1 MAI 2019, N'OUBLIEZ PAS CET ÉVÉNEMENT !!!Le 1er mai 2019 à Strasbourg aura lieu la pose de nos premières…

פורסם על ידי ‏‎Stolpersteine Bas-Rhin‎‏ ב- יום שלישי, 30 באפריל 2019

Imaginé en 1992 par Gunter Demnig, le concept de « Stolperstein », littéralement « pierre sur laquelle on trébuche » en allemand, consiste à rappeler le destin des victimes du nazisme en faisant « buter » le regard des passants sur ces pavés de béton recouverts de laiton et gravés à la main.

En six endroits de Strasbourg, vingt de ces pavés ont été insérés dans le trottoir, devant plusieurs dizaines de personnes et avec la lecture de témoignages sur ces victimes du nazisme, parfois des familles entières, comme la famille Loeb et leurs trois enfants.

L’objectif est que d’ici plusieurs années Strasbourg compte des « Stolpersteine » pour chacun des 850 Juifs de la ville déportés et tués par le régime nazi, a expliqué Fabienne Regard, présidente de l’association Stolpersteine67 qui porte le projet à Strasbourg.

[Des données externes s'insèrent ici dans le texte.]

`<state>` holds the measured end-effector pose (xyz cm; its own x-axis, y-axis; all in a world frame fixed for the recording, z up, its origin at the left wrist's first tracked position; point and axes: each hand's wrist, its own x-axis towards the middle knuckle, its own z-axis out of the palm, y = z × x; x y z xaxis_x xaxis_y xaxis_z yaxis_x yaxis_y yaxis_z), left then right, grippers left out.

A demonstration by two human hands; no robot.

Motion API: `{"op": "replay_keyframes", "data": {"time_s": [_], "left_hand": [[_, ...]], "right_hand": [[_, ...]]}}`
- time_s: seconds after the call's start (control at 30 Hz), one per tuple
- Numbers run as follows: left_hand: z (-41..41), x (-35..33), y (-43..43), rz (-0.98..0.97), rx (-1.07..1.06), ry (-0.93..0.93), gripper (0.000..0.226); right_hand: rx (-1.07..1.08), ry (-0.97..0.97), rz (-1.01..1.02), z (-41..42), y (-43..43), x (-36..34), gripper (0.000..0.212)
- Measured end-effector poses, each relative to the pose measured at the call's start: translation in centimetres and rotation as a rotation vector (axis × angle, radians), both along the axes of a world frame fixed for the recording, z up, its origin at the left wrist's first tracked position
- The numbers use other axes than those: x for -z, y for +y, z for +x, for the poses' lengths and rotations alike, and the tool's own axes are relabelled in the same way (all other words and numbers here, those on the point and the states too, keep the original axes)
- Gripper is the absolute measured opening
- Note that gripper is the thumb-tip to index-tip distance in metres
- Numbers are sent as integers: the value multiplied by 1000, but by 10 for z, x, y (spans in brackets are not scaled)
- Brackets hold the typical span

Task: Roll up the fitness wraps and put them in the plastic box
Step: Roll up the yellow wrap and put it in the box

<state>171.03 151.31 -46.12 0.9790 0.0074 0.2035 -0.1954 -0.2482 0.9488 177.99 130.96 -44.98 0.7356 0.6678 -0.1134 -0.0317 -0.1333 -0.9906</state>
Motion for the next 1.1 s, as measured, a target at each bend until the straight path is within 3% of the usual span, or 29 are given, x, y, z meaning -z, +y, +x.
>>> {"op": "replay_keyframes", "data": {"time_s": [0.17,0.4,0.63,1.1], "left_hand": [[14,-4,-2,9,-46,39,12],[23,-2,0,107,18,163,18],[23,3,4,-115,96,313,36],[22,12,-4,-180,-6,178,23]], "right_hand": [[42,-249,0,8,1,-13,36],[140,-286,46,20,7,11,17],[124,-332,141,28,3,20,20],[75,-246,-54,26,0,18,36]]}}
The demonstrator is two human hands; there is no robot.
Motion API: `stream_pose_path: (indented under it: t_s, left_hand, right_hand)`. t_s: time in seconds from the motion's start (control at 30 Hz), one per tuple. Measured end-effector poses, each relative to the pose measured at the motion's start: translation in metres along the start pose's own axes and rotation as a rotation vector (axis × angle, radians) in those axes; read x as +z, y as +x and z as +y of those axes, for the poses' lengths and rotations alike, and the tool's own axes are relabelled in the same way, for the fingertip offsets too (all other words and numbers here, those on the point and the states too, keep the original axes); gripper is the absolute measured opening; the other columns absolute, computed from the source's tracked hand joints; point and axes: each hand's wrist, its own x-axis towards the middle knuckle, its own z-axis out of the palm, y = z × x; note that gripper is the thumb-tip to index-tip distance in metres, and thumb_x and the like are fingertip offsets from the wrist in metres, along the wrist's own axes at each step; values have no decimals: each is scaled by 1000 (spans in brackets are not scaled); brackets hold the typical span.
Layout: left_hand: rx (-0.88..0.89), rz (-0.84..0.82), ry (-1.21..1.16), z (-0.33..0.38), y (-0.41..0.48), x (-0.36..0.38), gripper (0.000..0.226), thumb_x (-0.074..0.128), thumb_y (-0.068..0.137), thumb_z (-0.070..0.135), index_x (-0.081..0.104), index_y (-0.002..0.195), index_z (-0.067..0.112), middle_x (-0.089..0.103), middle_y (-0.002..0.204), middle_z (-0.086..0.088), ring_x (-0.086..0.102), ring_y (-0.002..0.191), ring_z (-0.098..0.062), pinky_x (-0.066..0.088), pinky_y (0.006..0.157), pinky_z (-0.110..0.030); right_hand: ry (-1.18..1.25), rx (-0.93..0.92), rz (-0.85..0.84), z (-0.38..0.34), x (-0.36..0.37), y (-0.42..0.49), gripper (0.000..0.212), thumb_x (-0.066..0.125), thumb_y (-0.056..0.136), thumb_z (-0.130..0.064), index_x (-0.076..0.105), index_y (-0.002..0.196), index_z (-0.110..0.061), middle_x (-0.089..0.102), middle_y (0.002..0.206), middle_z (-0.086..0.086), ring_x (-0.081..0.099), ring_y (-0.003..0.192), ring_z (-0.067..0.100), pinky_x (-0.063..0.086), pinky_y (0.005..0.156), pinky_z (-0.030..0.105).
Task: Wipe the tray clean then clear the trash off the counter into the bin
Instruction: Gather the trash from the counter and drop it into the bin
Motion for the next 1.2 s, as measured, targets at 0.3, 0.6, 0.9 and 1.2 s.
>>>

« C’est l’idée qu’il faut réveiller la mémoire, ne pas se laisser endormir et qu’il faut trébucher pour se souvenir de ce qu’il s’est passé et éviter que cela ne se reproduise », a estimé le maire de Strasbourg, Roland Ries.

Alors que plusieurs actes antisémites et racistes ont eu lieu ces derniers mois en Alsace, « ce rappel de la Shoah, de jusqu’où on peut aller dans la folie, est plus que jamais nécessaire », a ajouté l’édile.

Mardi et mercredi, plusieurs dizaines de ces pavés de mémoire ont été fixés à Muttersholtz (Bas-Rhin) et Herrlisheim-près-Colmar (Haut-Rhin).

Plus de 70 000 « Stolpersteine » ont déjà été posés dans vingt-cinq pays d’Europe. En France, plusieurs ont déjà été scellés depuis 2013 dans le sud-ouest, en Vendée et en Saône-et-Loire.